Leadership requires “followership” which means that the more an internal meeting resembles a deposition (“examination for discovery” in many jurisdictions) the less productive the business meeting will be.

“Followership” is not a normal attribute of many lawyers.  In the business world, it is the norm.  Even people with leadership skills know how to follow.  The chain-of-command is not a notion limited the military.  Presidents are higher up the ladder than Vice Presidents.  Organizational charts and reporting structures can take on too much importance, but they do have value.  The help identify the ultimate leader. 

Law firms should consider hierarchy: it could actually help improve performance.  Hierarchy would help lawyers focus on what they ought to be focusing on-providing great service to the firm’s clients.  The business people should be doing the business and calling on the practicing lawyers when appropriate and needed.  This avoids the “too many cooks in the kitchen/herding cats” problem.

If you read Gerry’s post, you know he believes it can be done.  I am not that sanguine about the problem.  I look forward to being able to talk to Gerry about his experiences that lead him to his viewpoint.


I was reading the latest issue of Law Firm Inc. (one of my “must reads”) and stopped at the “On Management” column about client interviews.  I started reading, but had to stop.  The article made too much sense.  Every article about client interviews makes too much sense.

We’ve been doing client interviews for nearly five years.  They are incredibly significant to the strength of our firm’s relationships with our clients.  So why the title of this post?  Its this:  if people haven’t picked up on this by now, they never will.  And just like people who refuse to give out their home telephone numbers, it works out much the better for moi.

Seriously, if you wonder, ask your clients if they would like to be interviewed.  Every client with whom we’ve discussed the matter heartily endorses the process.

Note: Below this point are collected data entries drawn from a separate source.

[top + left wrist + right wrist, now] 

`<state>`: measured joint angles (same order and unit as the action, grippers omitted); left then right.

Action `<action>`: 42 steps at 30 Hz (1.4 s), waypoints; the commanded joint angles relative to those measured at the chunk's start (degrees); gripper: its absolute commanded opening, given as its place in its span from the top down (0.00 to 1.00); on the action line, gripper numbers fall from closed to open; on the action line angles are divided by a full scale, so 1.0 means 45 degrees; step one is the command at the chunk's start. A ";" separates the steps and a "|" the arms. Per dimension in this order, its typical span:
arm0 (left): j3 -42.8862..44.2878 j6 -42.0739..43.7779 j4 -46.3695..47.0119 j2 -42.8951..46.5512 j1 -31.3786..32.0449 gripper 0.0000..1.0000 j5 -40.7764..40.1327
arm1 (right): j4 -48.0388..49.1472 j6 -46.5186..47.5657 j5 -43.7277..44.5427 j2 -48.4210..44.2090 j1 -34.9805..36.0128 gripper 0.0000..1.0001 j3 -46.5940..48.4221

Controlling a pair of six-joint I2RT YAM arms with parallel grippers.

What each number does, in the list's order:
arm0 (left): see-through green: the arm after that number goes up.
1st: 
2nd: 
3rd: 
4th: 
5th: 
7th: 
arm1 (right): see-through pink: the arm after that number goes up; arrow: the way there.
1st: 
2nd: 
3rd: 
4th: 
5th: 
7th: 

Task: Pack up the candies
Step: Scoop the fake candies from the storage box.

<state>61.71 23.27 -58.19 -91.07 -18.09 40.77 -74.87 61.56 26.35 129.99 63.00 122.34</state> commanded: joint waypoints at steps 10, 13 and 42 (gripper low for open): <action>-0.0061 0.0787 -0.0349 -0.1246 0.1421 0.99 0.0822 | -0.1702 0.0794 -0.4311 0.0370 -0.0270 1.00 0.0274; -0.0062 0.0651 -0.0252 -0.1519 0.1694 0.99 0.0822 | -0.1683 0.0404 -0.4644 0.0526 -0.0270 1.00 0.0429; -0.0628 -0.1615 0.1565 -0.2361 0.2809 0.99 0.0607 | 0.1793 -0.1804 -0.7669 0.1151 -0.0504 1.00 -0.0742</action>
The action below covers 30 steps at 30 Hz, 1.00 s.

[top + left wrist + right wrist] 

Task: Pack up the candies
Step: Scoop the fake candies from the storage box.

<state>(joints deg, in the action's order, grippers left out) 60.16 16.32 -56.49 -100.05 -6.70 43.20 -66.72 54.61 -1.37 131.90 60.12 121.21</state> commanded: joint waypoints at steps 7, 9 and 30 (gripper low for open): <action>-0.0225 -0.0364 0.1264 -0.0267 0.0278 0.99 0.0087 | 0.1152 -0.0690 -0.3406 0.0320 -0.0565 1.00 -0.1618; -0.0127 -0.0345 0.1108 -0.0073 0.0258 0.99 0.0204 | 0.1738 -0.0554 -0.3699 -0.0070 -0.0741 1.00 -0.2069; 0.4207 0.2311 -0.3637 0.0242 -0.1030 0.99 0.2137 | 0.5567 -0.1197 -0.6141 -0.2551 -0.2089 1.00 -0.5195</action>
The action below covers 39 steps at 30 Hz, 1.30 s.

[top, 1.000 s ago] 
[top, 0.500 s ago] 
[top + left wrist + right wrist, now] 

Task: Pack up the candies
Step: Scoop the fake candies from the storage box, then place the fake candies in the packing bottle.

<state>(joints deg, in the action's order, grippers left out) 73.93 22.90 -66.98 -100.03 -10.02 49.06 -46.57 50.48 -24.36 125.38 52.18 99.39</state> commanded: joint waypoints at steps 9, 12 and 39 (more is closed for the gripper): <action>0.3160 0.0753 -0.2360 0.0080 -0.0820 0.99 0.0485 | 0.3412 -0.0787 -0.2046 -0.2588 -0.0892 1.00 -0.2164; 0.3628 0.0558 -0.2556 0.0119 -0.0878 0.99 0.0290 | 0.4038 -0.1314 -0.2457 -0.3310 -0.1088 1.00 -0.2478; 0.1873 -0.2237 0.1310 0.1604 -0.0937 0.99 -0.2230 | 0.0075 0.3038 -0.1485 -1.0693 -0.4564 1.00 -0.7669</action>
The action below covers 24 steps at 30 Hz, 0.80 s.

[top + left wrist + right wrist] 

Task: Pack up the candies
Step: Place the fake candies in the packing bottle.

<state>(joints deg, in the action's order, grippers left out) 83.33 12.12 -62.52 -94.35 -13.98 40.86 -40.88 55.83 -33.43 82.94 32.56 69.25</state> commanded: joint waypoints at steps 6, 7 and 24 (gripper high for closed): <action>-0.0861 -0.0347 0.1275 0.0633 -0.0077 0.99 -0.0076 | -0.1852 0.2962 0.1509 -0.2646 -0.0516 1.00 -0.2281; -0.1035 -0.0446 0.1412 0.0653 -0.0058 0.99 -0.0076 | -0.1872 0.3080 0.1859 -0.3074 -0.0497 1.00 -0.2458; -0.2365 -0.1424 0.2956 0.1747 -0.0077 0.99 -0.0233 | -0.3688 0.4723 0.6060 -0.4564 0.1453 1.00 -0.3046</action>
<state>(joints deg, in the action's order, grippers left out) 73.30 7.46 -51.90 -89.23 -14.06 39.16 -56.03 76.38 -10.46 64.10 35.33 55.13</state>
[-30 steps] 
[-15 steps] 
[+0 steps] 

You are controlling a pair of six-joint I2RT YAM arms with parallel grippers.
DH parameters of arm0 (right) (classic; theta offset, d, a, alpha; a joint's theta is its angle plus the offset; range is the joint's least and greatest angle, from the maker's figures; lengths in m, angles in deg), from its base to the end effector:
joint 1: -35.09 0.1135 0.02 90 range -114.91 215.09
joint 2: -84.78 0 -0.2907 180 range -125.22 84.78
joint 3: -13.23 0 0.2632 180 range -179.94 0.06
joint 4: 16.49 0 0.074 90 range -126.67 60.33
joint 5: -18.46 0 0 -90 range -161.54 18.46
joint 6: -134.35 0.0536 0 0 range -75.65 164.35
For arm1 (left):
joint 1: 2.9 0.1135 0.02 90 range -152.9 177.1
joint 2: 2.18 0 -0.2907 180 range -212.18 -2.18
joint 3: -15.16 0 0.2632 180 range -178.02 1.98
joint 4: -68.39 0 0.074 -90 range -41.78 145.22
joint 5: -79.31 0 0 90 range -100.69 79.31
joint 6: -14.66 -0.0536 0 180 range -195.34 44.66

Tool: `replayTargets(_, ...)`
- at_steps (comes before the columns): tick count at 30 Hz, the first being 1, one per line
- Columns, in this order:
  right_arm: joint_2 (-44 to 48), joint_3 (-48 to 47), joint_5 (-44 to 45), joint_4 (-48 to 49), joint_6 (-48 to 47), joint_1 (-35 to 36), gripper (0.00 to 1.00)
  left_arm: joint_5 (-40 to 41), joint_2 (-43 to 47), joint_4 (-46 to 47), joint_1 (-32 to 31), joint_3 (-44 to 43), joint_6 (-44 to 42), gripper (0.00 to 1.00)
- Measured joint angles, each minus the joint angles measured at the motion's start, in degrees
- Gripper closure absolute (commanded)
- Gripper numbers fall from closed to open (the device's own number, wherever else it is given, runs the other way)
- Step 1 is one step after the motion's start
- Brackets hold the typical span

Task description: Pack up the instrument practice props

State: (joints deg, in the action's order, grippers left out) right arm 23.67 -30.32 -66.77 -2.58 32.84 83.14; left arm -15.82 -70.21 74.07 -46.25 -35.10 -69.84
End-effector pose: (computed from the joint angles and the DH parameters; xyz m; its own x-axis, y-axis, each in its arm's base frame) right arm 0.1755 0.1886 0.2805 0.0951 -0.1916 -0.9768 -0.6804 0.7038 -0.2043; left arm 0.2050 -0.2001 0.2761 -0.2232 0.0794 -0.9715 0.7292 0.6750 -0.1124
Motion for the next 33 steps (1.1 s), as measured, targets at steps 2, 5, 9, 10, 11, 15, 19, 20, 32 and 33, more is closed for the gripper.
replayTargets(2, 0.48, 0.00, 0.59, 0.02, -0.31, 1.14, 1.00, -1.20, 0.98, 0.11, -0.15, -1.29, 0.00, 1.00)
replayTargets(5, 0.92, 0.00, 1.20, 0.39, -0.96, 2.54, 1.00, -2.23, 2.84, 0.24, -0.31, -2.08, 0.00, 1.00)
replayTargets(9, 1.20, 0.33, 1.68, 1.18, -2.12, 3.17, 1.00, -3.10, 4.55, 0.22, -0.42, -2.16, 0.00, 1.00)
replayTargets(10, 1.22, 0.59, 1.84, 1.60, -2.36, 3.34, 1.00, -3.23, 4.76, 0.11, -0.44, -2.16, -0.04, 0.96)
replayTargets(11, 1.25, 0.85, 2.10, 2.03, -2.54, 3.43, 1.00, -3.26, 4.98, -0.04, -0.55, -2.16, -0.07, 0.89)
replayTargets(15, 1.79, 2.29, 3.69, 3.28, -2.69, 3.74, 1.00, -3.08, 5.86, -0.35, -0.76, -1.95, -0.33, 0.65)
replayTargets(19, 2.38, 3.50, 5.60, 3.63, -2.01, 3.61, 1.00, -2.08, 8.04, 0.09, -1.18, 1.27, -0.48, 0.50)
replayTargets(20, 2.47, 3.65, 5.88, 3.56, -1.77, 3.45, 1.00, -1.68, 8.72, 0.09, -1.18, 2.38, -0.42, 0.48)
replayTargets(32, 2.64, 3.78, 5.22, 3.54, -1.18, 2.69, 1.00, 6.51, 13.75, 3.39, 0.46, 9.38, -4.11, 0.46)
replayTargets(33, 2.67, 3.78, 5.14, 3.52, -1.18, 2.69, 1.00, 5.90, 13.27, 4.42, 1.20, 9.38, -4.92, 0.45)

Corporate Legal Times reports on the 200 largest legal departments.  At the end of the report is a breakdown by industry of the number of attorneys in a company per billion dollars in revenue.  For example, in the Aerospace and Defense category, the listed companies average 4 lawyers per billion dollars in revenue.  Here are some others:

          Commercial Banks                   6 lawyers

           Forest and Paper Products     4

           Pharmaceuticals                       6

            Tobacco                                 3

             Industrial Manufacturing         3

             Automobile                          1

One lawyer per billion dollars!  Far and away the most extraordinary ratio in the group.   What is going on with the auto industry?